━━━━━ TASK DATA ━━━━━

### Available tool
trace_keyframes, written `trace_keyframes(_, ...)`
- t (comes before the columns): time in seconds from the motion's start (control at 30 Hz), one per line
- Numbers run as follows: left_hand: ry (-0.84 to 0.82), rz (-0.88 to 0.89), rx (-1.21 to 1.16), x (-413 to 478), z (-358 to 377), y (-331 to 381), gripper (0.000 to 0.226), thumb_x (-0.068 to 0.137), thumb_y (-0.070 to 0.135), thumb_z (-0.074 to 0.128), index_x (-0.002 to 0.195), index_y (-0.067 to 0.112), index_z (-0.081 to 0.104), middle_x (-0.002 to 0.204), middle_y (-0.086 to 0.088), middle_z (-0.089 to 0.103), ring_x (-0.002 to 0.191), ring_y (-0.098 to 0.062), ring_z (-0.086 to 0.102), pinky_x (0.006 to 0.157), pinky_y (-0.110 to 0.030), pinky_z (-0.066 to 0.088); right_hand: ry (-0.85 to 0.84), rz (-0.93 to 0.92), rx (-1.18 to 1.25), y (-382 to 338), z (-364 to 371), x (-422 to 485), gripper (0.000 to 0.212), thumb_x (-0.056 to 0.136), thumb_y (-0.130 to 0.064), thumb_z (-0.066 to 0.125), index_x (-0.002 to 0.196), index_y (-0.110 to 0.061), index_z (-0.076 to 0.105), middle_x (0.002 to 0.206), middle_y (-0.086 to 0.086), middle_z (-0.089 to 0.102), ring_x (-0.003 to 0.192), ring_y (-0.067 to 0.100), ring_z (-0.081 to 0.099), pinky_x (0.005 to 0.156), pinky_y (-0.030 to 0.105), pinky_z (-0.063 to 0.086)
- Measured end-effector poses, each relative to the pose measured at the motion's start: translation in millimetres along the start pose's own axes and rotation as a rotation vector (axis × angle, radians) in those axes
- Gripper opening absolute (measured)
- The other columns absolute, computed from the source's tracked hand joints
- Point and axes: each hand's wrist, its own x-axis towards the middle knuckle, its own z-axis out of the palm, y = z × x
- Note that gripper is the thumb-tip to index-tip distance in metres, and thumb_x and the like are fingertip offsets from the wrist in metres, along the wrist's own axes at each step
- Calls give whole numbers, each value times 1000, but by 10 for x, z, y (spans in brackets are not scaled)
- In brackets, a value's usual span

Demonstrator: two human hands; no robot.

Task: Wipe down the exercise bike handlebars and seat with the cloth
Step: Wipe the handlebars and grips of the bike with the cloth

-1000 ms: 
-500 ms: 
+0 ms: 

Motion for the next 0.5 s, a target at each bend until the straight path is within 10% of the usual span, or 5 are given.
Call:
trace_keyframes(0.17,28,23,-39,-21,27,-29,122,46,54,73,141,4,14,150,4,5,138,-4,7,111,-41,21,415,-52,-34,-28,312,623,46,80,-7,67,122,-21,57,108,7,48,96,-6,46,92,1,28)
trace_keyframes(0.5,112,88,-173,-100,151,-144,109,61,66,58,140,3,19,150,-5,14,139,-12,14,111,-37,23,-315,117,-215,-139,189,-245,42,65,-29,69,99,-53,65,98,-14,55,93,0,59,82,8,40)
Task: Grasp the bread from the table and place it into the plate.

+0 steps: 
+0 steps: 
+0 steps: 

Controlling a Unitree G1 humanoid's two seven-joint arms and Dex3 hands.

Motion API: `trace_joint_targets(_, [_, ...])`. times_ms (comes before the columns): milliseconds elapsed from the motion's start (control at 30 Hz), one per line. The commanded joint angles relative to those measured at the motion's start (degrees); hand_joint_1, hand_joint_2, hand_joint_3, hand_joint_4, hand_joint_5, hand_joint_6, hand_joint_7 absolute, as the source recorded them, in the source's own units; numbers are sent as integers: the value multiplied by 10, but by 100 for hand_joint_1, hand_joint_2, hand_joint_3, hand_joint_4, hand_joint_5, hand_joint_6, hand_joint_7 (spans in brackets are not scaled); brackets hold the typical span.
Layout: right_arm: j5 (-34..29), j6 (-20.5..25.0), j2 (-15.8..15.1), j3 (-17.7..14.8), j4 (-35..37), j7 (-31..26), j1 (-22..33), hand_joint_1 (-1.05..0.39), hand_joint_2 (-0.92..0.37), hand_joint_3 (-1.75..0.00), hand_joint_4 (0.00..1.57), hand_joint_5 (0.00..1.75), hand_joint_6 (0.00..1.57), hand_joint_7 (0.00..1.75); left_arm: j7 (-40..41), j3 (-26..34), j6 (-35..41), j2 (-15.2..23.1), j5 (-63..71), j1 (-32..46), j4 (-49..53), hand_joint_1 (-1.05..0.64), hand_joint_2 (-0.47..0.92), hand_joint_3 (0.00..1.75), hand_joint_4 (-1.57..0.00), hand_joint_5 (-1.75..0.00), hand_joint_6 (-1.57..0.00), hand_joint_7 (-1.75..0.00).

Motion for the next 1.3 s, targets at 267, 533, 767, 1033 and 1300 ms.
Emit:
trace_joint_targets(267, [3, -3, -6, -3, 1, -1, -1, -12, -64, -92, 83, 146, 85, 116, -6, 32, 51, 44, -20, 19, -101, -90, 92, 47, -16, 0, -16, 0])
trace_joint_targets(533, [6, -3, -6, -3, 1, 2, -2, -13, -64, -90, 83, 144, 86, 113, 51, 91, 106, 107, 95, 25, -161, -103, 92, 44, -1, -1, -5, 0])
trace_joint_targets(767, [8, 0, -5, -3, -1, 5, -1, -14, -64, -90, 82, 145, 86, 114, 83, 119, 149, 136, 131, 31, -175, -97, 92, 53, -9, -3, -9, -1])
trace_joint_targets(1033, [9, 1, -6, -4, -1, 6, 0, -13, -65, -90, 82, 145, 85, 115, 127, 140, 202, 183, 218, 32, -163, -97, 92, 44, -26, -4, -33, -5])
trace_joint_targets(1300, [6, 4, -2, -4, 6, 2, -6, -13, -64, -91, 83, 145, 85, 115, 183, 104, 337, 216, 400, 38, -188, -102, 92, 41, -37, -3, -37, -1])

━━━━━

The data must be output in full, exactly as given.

### Available tool
trace_keyframes, written `trace_keyframes(_, ...)`
- t (comes before the columns): time in seconds from the motion's start (control at 30 Hz), one per line
- Numbers run as follows: left_hand: ry (-0.84 to 0.82), rz (-0.88 to 0.89), rx (-1.21 to 1.16), x (-413 to 478), z (-358 to 377), y (-331 to 381), gripper (0.000 to 0.226), thumb_x (-0.068 to 0.137), thumb_y (-0.070 to 0.135), thumb_z (-0.074 to 0.128), index_x (-0.002 to 0.195), index_y (-0.067 to 0.112), index_z (-0.081 to 0.104), middle_x (-0.002 to 0.204), middle_y (-0.086 to 0.088), middle_z (-0.089 to 0.103), ring_x (-0.002 to 0.191), ring_y (-0.098 to 0.062), ring_z (-0.086 to 0.102), pinky_x (0.006 to 0.157), pinky_y (-0.110 to 0.030), pinky_z (-0.066 to 0.088); right_hand: ry (-0.85 to 0.84), rz (-0.93 to 0.92), rx (-1.18 to 1.25), y (-382 to 338), z (-364 to 371), x (-422 to 485), gripper (0.000 to 0.212), thumb_x (-0.056 to 0.136), thumb_y (-0.130 to 0.064), thumb_z (-0.066 to 0.125), index_x (-0.002 to 0.196), index_y (-0.110 to 0.061), index_z (-0.076 to 0.105), middle_x (0.002 to 0.206), middle_y (-0.086 to 0.086), middle_z (-0.089 to 0.102), ring_x (-0.003 to 0.192), ring_y (-0.067 to 0.100), ring_z (-0.081 to 0.099), pinky_x (0.005 to 0.156), pinky_y (-0.030 to 0.105), pinky_z (-0.063 to 0.086)
- Measured end-effector poses, each relative to the pose measured at the motion's start: translation in millimetres along the start pose's own axes and rotation as a rotation vector (axis × angle, radians) in those axes
- Gripper opening absolute (measured)
- The other columns absolute, computed from the source's tracked hand joints
- Point and axes: each hand's wrist, its own x-axis towards the middle knuckle, its own z-axis out of the palm, y = z × x
- Note that gripper is the thumb-tip to index-tip distance in metres, and thumb_x and the like are fingertip offsets from the wrist in metres, along the wrist's own axes at each step
- Calls give whole numbers, each value times 1000, but by 10 for x, z, y (spans in brackets are not scaled)
- In brackets, a value's usual span

Demonstrator: two human hands; no robot.

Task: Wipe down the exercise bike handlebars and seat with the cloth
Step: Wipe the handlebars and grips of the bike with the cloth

-1000 ms: 
-500 ms: 
+0 ms: 

Motion for the next 0.5 s, a target at each bend until the straight path is within 10% of the usual span, or 5 are given.
Call:
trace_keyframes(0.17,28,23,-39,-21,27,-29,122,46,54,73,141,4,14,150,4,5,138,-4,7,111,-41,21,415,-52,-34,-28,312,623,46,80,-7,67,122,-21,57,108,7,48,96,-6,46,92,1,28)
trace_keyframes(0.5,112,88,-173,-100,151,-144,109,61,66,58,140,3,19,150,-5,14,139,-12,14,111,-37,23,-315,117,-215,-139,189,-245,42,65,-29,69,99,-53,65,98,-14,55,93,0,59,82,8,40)
Task: Grasp the bread from the table and place it into the plate.

+0 steps: 
+0 steps: 
+0 steps: 

Controlling a Unitree G1 humanoid's two seven-joint arms and Dex3 hands.

Motion API: `trace_joint_targets(_, [_, ...])`. times_ms (comes before the columns): milliseconds elapsed from the motion's start (control at 30 Hz), one per line. The commanded joint angles relative to those measured at the motion's start (degrees); hand_joint_1, hand_joint_2, hand_joint_3, hand_joint_4, hand_joint_5, hand_joint_6, hand_joint_7 absolute, as the source recorded them, in the source's own units; numbers are sent as integers: the value multiplied by 10, but by 100 for hand_joint_1, hand_joint_2, hand_joint_3, hand_joint_4, hand_joint_5, hand_joint_6, hand_joint_7 (spans in brackets are not scaled); brackets hold the typical span.
Layout: right_arm: j5 (-34..29), j6 (-20.5..25.0), j2 (-15.8..15.1), j3 (-17.7..14.8), j4 (-35..37), j7 (-31..26), j1 (-22..33), hand_joint_1 (-1.05..0.39), hand_joint_2 (-0.92..0.37), hand_joint_3 (-1.75..0.00), hand_joint_4 (0.00..1.57), hand_joint_5 (0.00..1.75), hand_joint_6 (0.00..1.57), hand_joint_7 (0.00..1.75); left_arm: j7 (-40..41), j3 (-26..34), j6 (-35..41), j2 (-15.2..23.1), j5 (-63..71), j1 (-32..46), j4 (-49..53), hand_joint_1 (-1.05..0.64), hand_joint_2 (-0.47..0.92), hand_joint_3 (0.00..1.75), hand_joint_4 (-1.57..0.00), hand_joint_5 (-1.75..0.00), hand_joint_6 (-1.57..0.00), hand_joint_7 (-1.75..0.00).

Motion for the next 1.3 s, targets at 267, 533, 767, 1033 and 1300 ms.
Emit:
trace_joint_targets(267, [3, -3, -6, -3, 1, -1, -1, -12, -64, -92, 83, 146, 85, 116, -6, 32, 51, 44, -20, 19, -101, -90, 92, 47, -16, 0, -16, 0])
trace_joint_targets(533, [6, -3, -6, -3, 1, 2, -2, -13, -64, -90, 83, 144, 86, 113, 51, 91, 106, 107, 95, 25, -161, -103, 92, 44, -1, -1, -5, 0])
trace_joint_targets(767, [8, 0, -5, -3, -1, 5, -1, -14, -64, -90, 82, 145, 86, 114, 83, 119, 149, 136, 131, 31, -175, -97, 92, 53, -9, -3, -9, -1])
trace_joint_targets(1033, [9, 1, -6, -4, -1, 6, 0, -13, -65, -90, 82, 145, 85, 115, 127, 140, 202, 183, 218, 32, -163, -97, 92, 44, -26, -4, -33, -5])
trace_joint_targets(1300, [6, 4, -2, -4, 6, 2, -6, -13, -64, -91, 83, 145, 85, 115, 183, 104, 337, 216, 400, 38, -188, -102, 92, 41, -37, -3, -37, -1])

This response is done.